SOURCE MATERIAL below:

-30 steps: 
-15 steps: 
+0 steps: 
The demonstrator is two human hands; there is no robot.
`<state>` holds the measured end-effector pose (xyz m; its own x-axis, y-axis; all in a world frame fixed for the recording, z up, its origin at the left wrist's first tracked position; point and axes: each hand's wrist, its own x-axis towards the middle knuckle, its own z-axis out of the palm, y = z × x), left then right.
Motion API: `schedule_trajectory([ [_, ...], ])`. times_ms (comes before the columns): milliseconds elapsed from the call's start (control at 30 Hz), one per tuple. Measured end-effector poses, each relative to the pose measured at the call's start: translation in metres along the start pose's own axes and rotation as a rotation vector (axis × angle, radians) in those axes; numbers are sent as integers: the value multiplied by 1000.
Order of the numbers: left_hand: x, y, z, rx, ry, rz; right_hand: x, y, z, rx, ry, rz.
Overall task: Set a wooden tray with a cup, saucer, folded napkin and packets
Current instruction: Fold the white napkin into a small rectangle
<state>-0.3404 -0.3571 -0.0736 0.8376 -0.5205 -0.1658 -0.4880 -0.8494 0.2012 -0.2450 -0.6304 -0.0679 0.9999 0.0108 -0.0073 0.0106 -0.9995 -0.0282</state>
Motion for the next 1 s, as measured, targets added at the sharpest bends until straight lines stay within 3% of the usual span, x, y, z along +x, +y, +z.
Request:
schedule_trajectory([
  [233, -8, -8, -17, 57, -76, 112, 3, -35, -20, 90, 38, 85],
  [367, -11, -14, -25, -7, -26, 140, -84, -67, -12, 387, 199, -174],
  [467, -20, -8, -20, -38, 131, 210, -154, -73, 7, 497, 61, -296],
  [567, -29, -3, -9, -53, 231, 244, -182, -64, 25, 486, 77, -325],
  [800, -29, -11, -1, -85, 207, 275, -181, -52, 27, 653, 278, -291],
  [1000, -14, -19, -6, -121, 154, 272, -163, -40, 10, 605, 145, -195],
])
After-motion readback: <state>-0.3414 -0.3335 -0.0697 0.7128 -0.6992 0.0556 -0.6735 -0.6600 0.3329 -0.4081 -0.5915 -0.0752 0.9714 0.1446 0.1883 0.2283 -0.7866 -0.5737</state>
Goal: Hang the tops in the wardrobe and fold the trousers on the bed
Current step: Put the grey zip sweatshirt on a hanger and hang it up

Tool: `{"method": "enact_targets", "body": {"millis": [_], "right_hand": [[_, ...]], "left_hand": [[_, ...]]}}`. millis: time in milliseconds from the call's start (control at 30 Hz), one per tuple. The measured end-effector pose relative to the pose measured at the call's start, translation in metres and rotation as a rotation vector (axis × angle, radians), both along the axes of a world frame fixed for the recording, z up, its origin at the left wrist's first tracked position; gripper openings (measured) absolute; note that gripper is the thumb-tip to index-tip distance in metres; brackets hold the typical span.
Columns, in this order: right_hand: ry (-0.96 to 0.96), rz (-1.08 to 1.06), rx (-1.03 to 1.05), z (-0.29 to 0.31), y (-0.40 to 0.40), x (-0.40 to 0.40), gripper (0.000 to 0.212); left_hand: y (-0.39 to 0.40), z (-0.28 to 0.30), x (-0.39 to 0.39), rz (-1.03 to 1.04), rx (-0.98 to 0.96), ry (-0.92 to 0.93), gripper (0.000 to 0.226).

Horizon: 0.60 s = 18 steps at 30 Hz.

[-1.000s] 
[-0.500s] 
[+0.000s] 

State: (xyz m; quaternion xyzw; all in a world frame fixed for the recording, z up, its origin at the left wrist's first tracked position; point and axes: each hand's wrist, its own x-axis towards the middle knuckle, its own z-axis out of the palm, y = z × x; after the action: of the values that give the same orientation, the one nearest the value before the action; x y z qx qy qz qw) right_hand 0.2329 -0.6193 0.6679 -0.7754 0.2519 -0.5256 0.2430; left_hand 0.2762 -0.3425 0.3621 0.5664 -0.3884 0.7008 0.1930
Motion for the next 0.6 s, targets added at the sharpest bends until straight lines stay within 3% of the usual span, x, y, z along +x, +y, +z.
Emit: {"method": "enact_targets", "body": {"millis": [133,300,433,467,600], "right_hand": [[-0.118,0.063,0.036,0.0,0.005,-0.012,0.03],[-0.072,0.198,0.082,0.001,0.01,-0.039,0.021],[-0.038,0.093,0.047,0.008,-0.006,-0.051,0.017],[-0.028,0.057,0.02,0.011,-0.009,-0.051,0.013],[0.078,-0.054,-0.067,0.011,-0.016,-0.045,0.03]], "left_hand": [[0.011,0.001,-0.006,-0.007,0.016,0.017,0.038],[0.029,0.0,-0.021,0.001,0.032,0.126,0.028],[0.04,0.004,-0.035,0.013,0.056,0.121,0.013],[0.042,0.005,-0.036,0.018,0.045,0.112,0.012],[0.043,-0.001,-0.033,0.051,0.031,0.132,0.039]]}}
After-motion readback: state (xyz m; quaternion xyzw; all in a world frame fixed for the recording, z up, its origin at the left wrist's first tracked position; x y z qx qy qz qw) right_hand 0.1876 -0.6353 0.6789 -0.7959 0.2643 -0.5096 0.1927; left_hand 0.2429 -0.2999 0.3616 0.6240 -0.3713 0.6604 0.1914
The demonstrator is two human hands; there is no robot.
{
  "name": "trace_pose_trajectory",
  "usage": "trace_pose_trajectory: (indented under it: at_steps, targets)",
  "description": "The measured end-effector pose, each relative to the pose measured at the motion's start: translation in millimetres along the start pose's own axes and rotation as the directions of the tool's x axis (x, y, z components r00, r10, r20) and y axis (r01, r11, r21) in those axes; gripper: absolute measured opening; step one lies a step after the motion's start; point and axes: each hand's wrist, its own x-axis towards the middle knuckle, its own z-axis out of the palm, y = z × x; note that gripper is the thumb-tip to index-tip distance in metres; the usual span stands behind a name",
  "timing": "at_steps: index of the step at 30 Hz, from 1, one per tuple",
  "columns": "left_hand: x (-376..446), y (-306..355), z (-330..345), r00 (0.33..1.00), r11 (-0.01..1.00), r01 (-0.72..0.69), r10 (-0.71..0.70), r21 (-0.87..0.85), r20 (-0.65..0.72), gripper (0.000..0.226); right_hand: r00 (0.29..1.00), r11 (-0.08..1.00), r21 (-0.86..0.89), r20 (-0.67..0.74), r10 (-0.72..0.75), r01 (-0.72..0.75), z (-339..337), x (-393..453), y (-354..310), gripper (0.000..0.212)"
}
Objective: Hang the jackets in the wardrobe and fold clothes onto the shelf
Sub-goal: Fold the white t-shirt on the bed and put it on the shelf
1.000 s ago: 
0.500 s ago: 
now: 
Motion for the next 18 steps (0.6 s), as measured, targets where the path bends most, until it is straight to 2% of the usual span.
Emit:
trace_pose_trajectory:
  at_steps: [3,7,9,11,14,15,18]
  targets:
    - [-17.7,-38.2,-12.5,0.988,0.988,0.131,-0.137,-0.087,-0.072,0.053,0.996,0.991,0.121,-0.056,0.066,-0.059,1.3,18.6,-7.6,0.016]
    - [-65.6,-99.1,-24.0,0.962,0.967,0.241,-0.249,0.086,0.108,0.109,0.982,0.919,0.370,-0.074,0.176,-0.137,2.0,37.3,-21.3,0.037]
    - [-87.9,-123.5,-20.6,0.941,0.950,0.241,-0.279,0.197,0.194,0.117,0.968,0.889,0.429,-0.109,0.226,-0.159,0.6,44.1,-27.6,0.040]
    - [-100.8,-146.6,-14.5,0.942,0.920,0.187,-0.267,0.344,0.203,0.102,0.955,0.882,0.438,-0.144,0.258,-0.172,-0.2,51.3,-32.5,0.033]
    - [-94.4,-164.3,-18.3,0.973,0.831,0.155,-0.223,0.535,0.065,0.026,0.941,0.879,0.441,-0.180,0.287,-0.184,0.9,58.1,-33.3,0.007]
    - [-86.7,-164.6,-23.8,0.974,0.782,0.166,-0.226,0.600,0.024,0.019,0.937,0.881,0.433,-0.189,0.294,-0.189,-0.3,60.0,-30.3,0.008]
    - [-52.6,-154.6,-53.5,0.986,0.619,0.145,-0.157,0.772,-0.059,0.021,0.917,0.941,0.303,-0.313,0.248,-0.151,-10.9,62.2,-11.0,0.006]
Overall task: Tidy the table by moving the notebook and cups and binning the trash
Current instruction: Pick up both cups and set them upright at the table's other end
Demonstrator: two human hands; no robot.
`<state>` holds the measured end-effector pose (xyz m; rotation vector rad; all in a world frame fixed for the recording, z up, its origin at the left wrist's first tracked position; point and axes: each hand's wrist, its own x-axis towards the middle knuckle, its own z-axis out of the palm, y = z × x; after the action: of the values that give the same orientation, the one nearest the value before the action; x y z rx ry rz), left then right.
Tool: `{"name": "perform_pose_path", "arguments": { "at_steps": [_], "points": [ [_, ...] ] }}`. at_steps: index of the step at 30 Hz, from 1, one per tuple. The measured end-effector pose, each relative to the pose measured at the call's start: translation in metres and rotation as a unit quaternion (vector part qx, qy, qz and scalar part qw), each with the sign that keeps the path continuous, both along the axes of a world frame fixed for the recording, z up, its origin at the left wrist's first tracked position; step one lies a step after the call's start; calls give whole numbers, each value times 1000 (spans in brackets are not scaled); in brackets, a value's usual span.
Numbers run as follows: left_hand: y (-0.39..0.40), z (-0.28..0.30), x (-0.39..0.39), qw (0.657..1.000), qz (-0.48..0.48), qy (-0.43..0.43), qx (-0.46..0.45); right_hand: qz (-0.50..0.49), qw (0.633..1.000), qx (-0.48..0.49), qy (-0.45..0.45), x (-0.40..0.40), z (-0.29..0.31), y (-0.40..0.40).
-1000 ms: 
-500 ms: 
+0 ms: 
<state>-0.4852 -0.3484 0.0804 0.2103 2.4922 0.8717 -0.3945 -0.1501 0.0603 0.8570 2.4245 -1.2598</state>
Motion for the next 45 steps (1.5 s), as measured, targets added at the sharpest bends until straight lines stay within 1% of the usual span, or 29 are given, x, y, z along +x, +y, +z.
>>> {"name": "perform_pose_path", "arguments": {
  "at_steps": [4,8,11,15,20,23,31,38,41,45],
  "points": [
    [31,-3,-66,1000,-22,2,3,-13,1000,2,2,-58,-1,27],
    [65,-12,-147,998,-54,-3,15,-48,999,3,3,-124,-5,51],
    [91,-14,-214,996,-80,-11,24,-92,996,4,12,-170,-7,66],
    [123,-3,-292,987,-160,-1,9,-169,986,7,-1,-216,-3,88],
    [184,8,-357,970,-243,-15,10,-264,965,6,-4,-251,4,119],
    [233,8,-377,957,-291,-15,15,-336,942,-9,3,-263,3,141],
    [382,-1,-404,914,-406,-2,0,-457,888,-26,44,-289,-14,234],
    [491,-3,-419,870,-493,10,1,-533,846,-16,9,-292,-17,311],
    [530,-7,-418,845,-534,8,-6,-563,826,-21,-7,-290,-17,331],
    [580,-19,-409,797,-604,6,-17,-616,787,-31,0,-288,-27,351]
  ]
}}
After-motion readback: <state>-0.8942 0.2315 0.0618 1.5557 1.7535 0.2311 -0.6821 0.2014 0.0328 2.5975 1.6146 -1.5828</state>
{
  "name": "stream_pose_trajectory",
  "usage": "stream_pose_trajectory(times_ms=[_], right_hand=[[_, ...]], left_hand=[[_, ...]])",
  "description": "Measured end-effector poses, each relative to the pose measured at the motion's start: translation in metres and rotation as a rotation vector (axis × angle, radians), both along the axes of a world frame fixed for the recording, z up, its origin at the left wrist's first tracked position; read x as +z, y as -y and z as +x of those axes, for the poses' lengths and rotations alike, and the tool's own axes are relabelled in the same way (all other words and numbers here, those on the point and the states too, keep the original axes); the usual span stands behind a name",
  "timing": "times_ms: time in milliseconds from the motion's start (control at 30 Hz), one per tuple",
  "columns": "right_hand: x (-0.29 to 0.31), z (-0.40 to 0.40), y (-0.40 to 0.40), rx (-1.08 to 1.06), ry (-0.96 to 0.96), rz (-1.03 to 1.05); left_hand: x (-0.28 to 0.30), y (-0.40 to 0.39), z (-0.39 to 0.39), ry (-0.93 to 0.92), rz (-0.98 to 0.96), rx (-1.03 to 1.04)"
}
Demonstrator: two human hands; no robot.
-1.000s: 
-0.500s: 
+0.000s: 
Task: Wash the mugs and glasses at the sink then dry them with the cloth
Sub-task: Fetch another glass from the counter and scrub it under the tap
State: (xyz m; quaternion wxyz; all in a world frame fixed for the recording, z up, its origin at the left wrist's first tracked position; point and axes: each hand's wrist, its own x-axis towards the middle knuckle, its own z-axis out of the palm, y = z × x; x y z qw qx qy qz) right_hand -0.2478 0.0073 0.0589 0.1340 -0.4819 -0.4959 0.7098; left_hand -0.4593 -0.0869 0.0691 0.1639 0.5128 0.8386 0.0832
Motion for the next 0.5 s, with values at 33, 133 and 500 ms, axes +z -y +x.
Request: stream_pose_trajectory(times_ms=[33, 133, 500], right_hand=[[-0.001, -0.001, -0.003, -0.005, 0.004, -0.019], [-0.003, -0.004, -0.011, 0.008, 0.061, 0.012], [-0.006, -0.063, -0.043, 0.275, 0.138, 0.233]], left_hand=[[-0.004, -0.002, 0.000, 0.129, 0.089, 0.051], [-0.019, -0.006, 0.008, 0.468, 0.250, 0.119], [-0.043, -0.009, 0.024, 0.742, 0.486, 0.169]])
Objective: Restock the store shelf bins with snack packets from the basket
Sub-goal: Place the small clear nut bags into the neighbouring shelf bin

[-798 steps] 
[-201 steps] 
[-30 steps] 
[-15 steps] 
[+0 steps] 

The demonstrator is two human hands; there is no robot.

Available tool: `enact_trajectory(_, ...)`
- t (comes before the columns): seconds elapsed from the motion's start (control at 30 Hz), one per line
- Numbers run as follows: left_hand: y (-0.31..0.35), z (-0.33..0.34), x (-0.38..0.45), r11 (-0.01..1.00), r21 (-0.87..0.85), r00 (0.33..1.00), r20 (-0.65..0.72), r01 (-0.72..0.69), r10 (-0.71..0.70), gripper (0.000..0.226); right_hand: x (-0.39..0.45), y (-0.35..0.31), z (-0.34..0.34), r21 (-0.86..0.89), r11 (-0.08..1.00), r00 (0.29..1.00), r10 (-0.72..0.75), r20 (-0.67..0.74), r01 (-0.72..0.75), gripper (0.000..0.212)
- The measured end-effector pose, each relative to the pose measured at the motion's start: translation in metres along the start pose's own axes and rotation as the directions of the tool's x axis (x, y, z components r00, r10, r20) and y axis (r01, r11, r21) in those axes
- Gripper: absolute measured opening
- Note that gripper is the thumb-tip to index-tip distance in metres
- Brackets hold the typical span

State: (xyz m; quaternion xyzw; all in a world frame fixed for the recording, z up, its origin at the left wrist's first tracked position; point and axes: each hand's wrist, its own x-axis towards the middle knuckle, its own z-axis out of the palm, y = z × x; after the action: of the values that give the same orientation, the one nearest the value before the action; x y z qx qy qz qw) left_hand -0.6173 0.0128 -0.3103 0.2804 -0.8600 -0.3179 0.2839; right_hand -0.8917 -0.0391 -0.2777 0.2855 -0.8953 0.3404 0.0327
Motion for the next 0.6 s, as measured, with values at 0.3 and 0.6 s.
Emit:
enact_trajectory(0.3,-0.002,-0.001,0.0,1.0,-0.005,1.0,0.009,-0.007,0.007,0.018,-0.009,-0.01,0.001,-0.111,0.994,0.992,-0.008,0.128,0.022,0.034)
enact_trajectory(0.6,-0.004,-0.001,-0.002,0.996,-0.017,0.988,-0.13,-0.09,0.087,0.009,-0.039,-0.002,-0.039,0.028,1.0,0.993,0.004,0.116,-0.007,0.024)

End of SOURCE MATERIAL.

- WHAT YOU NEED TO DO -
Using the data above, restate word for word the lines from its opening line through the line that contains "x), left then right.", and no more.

- RESULT BELOW -
-30 steps: 
-15 steps: 
+0 steps: 
The demonstrator is two human hands; there is no robot.
`<state>` holds the measured end-effector pose (xyz m; its own x-axis, y-axis; all in a world frame fixed for the recording, z up, its origin at the left wrist's first tracked position; point and axes: each hand's wrist, its own x-axis towards the middle knuckle, its own z-axis out of the palm, y = z × x), left then right.

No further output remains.